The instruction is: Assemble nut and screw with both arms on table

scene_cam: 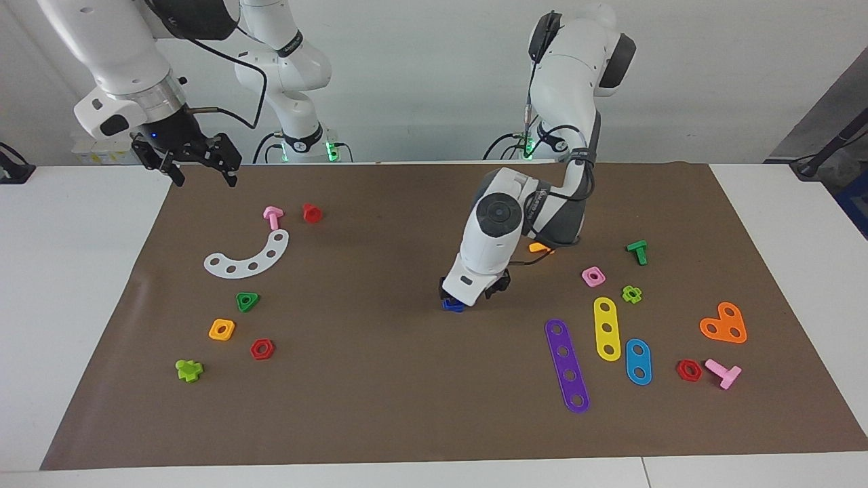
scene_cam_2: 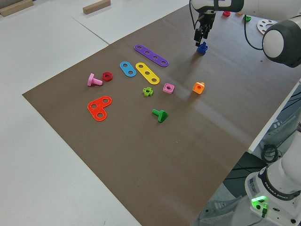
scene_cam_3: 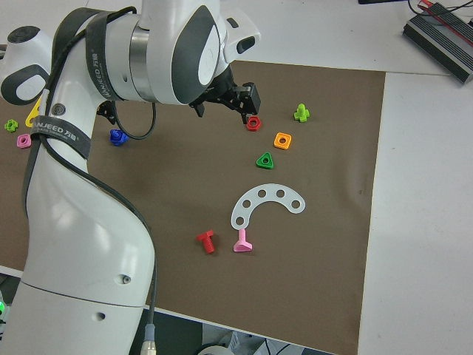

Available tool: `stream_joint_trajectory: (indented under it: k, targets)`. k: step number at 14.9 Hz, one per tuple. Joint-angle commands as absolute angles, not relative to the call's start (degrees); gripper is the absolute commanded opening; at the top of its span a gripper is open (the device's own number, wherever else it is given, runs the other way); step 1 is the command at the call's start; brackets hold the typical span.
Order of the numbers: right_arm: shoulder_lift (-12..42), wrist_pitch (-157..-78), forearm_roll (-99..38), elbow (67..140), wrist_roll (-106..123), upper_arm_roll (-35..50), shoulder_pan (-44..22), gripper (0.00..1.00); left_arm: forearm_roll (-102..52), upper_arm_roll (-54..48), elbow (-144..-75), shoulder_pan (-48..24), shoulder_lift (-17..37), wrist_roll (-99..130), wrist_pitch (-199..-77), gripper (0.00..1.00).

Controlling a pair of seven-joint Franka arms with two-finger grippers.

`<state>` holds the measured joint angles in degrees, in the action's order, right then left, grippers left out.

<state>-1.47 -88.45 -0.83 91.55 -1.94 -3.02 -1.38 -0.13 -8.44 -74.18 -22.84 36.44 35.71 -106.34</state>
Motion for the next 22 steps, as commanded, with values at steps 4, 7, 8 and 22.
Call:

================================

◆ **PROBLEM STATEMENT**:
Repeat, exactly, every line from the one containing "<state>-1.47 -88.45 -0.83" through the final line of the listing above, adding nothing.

◆ **COMPLETED TASK**:
<state>-1.47 -88.45 -0.83 91.55 -1.94 -3.02 -1.38 -0.13 -8.44 -74.18 -22.84 36.44 35.71 -106.34</state>
Motion for the next 22 steps, as commanded, with values at steps 4, 7, 8 and 22.
Call:

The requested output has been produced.